# [What you should do]
Please transcribe every entry below exactly, without including the pictures.

# [Data extracted from a collection]
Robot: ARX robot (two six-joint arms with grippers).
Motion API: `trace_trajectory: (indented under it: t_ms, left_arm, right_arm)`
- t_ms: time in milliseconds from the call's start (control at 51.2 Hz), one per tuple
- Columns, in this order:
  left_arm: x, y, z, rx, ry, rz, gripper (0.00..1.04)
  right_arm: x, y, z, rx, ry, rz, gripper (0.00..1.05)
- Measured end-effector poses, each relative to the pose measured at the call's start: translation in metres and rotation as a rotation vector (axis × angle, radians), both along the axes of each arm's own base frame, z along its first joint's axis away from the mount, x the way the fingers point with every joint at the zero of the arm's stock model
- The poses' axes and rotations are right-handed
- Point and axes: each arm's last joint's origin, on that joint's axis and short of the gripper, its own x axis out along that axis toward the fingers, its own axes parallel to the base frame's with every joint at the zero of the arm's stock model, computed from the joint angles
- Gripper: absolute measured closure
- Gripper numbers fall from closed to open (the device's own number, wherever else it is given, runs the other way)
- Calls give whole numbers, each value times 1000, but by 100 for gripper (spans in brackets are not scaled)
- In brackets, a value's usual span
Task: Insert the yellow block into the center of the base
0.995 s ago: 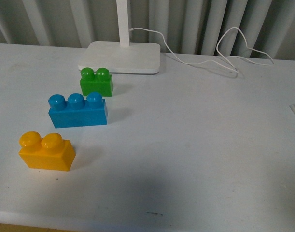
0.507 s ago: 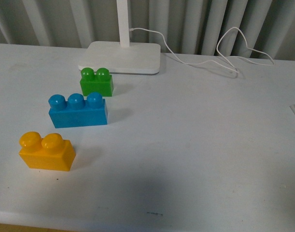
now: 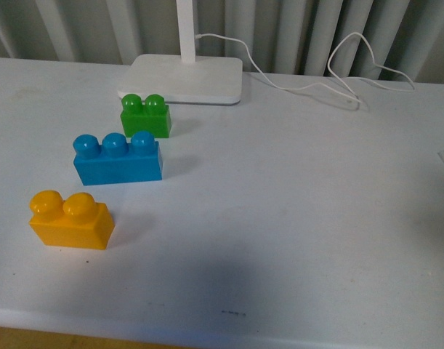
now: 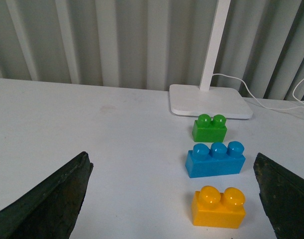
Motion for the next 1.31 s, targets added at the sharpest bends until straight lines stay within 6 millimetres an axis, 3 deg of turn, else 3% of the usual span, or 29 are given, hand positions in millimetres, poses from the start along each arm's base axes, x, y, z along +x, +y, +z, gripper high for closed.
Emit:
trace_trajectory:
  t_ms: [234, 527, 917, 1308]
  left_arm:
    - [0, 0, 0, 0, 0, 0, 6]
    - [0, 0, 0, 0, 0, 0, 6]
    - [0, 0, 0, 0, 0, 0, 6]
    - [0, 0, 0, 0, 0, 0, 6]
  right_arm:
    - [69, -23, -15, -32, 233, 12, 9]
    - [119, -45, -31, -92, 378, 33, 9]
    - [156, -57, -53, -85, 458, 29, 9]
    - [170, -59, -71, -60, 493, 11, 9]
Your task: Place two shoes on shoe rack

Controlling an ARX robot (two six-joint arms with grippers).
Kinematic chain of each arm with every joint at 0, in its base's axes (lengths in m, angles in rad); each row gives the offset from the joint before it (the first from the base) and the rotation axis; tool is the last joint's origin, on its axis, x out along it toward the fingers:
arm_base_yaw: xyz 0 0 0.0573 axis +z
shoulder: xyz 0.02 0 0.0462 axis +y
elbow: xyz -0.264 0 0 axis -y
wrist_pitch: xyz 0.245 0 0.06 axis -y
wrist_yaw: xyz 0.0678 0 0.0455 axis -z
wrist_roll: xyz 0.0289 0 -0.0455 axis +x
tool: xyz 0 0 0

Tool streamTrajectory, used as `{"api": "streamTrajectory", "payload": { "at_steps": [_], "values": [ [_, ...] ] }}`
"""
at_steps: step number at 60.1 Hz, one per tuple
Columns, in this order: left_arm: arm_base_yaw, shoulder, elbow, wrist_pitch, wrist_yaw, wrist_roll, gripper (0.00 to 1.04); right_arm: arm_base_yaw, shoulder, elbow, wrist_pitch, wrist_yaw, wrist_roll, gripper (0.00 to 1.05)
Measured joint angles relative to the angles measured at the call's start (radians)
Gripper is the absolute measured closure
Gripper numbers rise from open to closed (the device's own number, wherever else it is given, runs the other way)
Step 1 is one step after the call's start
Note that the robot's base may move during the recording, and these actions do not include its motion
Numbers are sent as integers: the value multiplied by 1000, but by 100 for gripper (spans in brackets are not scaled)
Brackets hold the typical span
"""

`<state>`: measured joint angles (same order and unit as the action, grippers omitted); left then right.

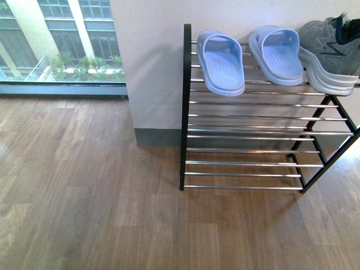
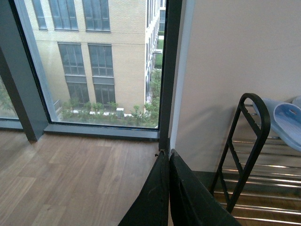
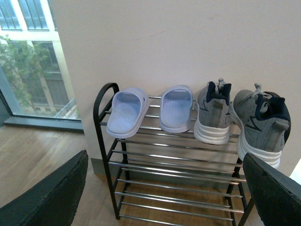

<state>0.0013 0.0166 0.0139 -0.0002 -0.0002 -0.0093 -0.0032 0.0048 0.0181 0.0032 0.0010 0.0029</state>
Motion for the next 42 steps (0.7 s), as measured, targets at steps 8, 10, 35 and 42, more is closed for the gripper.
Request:
{"api": "streamTrajectory", "payload": {
  "at_steps": [8,10,35,42],
  "values": [
    [0,0,0,0,0,0,101,0,0,0,0,-1,0,9],
    [0,0,0,0,0,0,92,0,0,0,0,-1,0,9],
    [0,0,0,0,-2,0,8,1,0,0,0,-4,0,9],
    [0,0,0,0,2,3,9,2,0,0,0,3,0,9]
  ]
}}
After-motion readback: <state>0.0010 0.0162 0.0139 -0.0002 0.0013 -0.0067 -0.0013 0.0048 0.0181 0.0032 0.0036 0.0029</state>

# [Exercise answer]
Robot: ARX robot (two six-joint arms with grippers).
Motion API: `trace_trajectory: (indented under it: t_ms, left_arm, right_arm)`
- t_ms: time in milliseconds from the call's start (control at 51.2 Hz), one per tuple
- Columns, in this order:
  left_arm: x, y, z, rx, ry, rz, gripper (0.00..1.04)
  right_arm: x, y, z, rx, ry, rz, gripper (0.00..1.05)
- Measured end-effector poses, each relative to the pose measured at the call's start: translation in metres and rotation as a rotation vector (axis × angle, radians), both along the axes of each arm's own base frame, z along its first joint's axis away from the mount, x the way the fingers point with every joint at the zero of the arm's stock model
- The poses' axes and rotations are right-handed
- Point and axes: each arm's last joint's origin, on that joint's axis and short of the gripper, its own x axis out along that axis toward the fingers, its own axes parallel to the base frame's with every joint at the zero of the arm's stock model, computed from the joint angles
- Gripper: absolute measured closure
- Gripper numbers fall from closed to open (the device's own number, wherever else it is given, runs the other way)
- Calls give whole numbers, each value times 1000, but by 100 for gripper (spans in brackets are not scaled)
- In brackets, a value's usual span
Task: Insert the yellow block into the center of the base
0.995 s ago: 
0.507 s ago: 
now: 
now: 
Motion for the next 1.31 s, targets added at the sharpest bends until straight lines stay within 6 millimetres an axis, 3 deg of turn, else 3% of the usual span, or 29 are given, hand positions in millimetres, poses from the start along each arm's base axes, x, y, z along +x, +y, +z, gripper high for closed.
Emit:
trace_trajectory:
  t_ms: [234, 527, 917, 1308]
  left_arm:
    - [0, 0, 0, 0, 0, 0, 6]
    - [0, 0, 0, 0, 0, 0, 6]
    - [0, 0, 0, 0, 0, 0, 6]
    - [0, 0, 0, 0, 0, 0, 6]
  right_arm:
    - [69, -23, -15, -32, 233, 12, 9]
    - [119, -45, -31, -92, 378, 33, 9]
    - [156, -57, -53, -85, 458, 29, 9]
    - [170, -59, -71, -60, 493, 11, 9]
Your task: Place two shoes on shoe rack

Controlling an ARX robot (two six-joint arms with grippers).
Kinematic chain of each arm with every joint at 0, in its base's axes (lengths in m, angles in rad); each row gives the offset from the joint before it (the first from the base) and the rotation axis; tool is the last joint's origin, on its axis, x out along it toward the fingers:
arm_base_yaw: xyz 0 0 0.0573 axis +z
shoulder: xyz 0.02 0 0.0462 axis +y
elbow: xyz -0.264 0 0 axis -y
wrist_pitch: xyz 0.245 0 0.06 axis -y
wrist_yaw: xyz 0.0678 0 0.0455 axis -z
wrist_roll: xyz 0.0289 0 -0.0455 axis +x
tool: xyz 0 0 0

Tool streamTrajectory, used as `{"api": "streamTrajectory", "payload": { "at_steps": [_], "values": [ [_, ...] ] }}`
"""
at_steps: step number at 60.1 Hz, one per tuple
Columns, in this order: left_arm: arm_base_yaw, shoulder, elbow, wrist_pitch, wrist_yaw, wrist_roll, gripper (0.00 to 1.04); right_arm: arm_base_yaw, shoulder, elbow, wrist_pitch, wrist_yaw, wrist_roll, gripper (0.00 to 1.05)
Measured joint angles relative to the angles measured at the call's start (radians)
Gripper is the absolute measured closure
Gripper numbers rise from open to closed (the device's own number, wherever else it is given, runs the other way)
Step 1 is one step after the call's start
Note that the robot's base may move during the recording, and these actions do not include its motion
Numbers are sent as integers: the value multiplied by 1000, but by 100 for gripper (spans in brackets are not scaled)
Brackets hold the typical span
"""

`<state>`: measured joint angles (same order and unit as the action, grippers omitted); left then right.


<state>0.0013 0.0166 0.0139 -0.0002 -0.0002 -0.0093 -0.0032 0.0048 0.0181 0.0032 0.0010 0.0029</state>
Motion for the next 42 steps (0.7 s), as measured, targets at steps 8, 10, 35 and 42, more is closed for the gripper.
Request:
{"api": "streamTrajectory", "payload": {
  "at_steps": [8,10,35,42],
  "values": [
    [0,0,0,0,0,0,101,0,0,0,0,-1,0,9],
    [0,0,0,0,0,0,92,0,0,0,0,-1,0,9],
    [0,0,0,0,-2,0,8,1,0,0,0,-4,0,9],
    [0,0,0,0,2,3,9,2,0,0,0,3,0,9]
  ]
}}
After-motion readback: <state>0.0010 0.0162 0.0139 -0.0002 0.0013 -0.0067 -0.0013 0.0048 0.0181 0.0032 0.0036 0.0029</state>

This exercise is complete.